That happened one long and warm Thai evening when I read another paper about the re-optimisation technique in which the authors used Postgres as a base for implementation. Since I had nearly finished with the WIP patch aiming to do the same stuff in the Postgres fork, I immediately began comparing our algorithms using the paper's experimental data as a reference. However, I quickly realised that neither my code nor even the standard Postgres instance bore any resemblance to the paper's figures.
The execution time measurements they provided differed significantly due to unclear details regarding the experimental setup and instance settings. I had often encountered research reports that were almost impossible to reproduce, and the current case led me to discover how we could compare query plans and optimisation effectiveness using dimensionless criteria.
From a practical point of view, the DBMS that produces a higher TPS is more efficient. However, sometimes, we need to design a system that does not yet exist or make a behaviour forecast for loads that have not yet arrived. In this case, we need a parameter to analyse a query plan or compare a pair of plans qualitatively. This post discusses one such parameter - the number of data pages read.
It hardly needs to be said that the 'performance evaluation' section of research is crucial for applied software developers, as it justifies the time spent reading the preceding text. This section must also ensure the repeatability of results and allow for independent analysis. For instance, a similarity theory has been developed in fields like hydrodynamics and heat engineering that enables researchers to present experimental results in dimensionless quantities, such as the Nusselt, Prandtl, and Reynolds numbers. Researchers can reasonably compare the results obtained by reproducing experiments under slightly different conditions.
I have not yet seen anything like this in database systems. The section devoted to testing usually briefly describes the hardware and software parts and graphs. The main parameter under study is the query execution time or TPS (transactions-per-second).
This approach appears to be the only viable method when comparing different DBMSes and making decisions regarding what system to use in production. However, it's important to note that query execution time is influenced by multiple factors, including server settings, caching algorithms, the choice of query plan, and parallelism...
Let's consider the scenario where we are developing a new query optimisation method and want to compare its performance with a previously published method.
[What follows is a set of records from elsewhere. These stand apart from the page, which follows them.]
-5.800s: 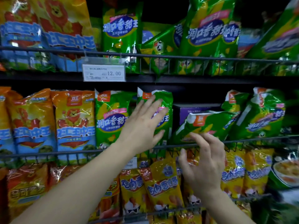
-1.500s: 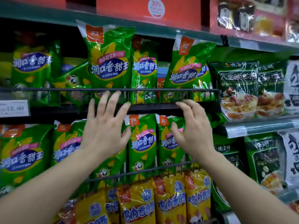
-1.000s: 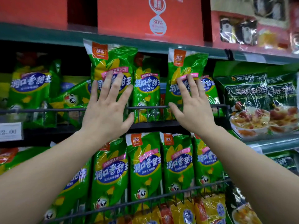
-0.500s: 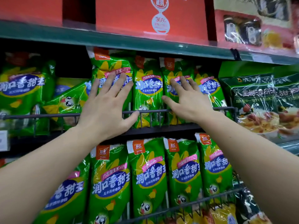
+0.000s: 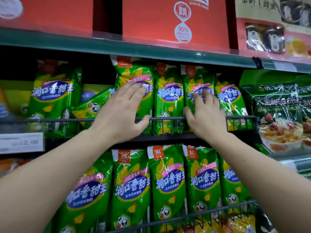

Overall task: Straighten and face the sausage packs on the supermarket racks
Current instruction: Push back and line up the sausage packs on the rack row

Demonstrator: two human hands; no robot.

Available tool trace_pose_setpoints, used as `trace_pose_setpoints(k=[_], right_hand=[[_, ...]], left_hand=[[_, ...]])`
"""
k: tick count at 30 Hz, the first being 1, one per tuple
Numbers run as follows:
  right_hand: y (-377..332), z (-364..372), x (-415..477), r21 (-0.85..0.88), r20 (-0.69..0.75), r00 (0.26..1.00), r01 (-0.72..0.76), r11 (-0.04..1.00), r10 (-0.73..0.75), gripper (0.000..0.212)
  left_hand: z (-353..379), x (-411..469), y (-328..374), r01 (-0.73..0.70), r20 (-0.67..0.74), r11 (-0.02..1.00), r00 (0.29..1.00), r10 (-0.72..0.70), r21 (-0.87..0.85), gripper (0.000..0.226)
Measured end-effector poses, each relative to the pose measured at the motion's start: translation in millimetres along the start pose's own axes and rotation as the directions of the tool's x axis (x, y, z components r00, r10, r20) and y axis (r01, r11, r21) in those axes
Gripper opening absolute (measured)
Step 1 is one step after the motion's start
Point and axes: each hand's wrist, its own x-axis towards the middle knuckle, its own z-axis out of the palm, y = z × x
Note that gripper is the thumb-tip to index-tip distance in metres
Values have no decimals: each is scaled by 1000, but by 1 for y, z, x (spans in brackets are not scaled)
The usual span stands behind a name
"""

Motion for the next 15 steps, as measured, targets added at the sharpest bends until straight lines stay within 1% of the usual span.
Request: trace_pose_setpoints(k=[3, 5, 7, 9, 11, 13, 14, 15], right_hand=[[-19, -1, -9, 32, -118, 989, 93, 995, -89, 58], [-37, -3, -12, 69, -170, 968, 200, 977, -186, 59], [-57, -4, -14, 89, -207, 929, 330, 940, -306, 60], [-78, -2, -14, 109, -206, 893, 427, 898, -400, 61], [-95, 0, -14, 139, -174, 883, 460, 877, -436, 66], [-109, 3, -13, 150, -130, 889, 456, 877, -439, 71], [-115, 5, -13, 144, -113, 892, 451, 881, -439, 72], [-120, 7, -12, 139, -101, 894, 447, 884, -436, 73]], left_hand=[[-3, -7, -8, -13, -13, 1000, 1000, 13, 6, 72], [-5, -11, -15, 13, -35, 1000, 999, -13, -8, 66], [-6, -16, -23, 56, -54, 997, 997, -59, -51, 60], [-7, -19, -30, 69, -84, 995, 994, -75, -70, 57], [-10, -18, -35, 96, -116, 992, 988, -106, -84, 55], [-13, -12, -43, 186, -144, 970, 967, -208, -156, 52], [-13, -8, -49, 238, -132, 951, 955, -267, -200, 51], [-13, -4, -54, 289, -91, 930, 944, -316, -229, 51]])
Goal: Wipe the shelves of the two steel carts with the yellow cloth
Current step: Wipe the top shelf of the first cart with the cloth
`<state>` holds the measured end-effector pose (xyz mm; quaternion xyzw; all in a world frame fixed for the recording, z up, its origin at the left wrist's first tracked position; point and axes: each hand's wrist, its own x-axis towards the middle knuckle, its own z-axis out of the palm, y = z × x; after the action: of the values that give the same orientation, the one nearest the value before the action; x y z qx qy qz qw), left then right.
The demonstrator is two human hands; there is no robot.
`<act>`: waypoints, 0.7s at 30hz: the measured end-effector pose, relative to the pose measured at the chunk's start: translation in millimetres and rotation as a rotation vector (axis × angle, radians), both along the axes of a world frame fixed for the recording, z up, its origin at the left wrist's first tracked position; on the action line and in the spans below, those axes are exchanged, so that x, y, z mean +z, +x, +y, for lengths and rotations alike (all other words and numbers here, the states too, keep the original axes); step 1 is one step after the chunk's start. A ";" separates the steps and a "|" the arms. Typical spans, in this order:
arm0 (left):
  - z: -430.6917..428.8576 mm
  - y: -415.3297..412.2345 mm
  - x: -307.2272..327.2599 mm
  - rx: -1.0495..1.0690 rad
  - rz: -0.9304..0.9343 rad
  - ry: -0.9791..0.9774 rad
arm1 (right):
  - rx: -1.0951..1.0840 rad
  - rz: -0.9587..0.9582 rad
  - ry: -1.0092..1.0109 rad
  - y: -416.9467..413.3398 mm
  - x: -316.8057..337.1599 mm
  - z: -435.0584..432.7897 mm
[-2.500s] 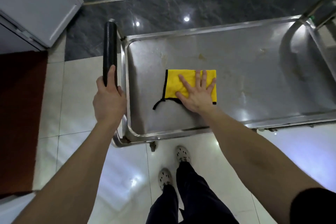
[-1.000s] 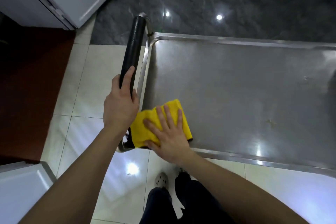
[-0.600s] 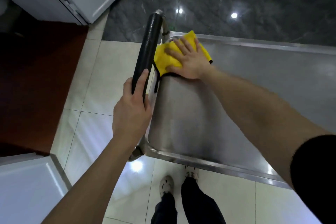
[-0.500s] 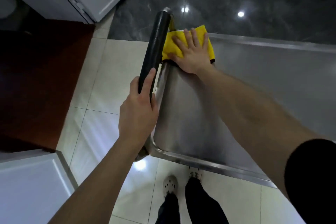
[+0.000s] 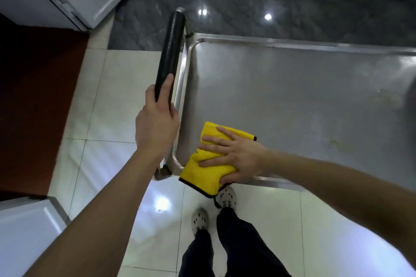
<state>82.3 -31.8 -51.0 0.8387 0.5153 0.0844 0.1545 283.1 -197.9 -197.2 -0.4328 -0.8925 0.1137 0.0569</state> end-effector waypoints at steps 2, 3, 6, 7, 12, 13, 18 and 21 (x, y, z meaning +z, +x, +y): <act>1.4 -0.4 -3.4 -0.009 -0.006 0.015 | -0.006 -0.078 -0.005 46.4 4.2 38.6; 1.9 -1.3 -5.5 -0.013 -0.006 0.027 | -0.099 -0.119 -0.012 67.9 7.3 64.1; 3.2 -3.3 -12.2 -0.016 0.005 0.060 | -0.645 -0.107 -0.100 114.7 19.6 143.4; 3.4 -3.8 -13.9 -0.022 0.004 0.072 | -0.835 -0.066 -0.140 122.2 23.4 163.6; 6.8 -5.4 -15.4 -0.021 -0.010 0.080 | -1.189 -0.049 -0.131 92.6 18.7 177.0; 6.4 -4.7 -14.7 -0.018 -0.005 0.081 | -1.193 -0.059 -0.108 79.0 15.9 162.0; 6.9 -2.0 -12.6 -0.027 0.011 0.072 | -0.885 -0.009 0.029 1.5 2.1 18.2; 8.0 -2.8 -11.0 -0.037 0.012 0.057 | -0.562 -0.061 0.006 -18.5 -0.7 -66.6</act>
<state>79.6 -23.9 -62.0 0.8526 0.4981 0.0911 0.1291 264.6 -264.5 -198.0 -0.6663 -0.7392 0.0778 0.0604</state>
We have graphs showing query execution times (see, for example, here or there), along with a brief description of our testing platform. However, we encounter discrepancies between our results and those from published studies due to multiple unknown factors. To address this, we need a measurable parameter that can eliminate the influence of other DBMS subsystems, making our analysis more portable and accessible. I believe that developers working, for example, on a new storage system would also appreciate the opportunity to remove the optimiser's impact from their benchmarks.
When attempting to reproduce the experiments described in articles or to compare my method with the one proposed by authors, I often find that the uncertainty of the commonly accepted measurement of execution time is too high to draw conclusive judgments. This measure primarily reflects the efficiency of the code under specific operating conditions rather than the quality of the discovered query plan. Execution time is a highly variable characteristic; even when running the same test consistently on the same machine and instance, there can be a significant variation in execution times.
For instance, I've conducted ten consecutive runs of all 113 Join Order Benchmark (JOB) tests, and I've observed a typical spread in execution time of up to 50% on my desktop (see the picture below) - even under optimal conditions with all experiment parameters are meticulously controlled. This raises a crucial question: how much deviation might an external researcher encounter if they attempt to repeat the experiment, and how should they analyse the results?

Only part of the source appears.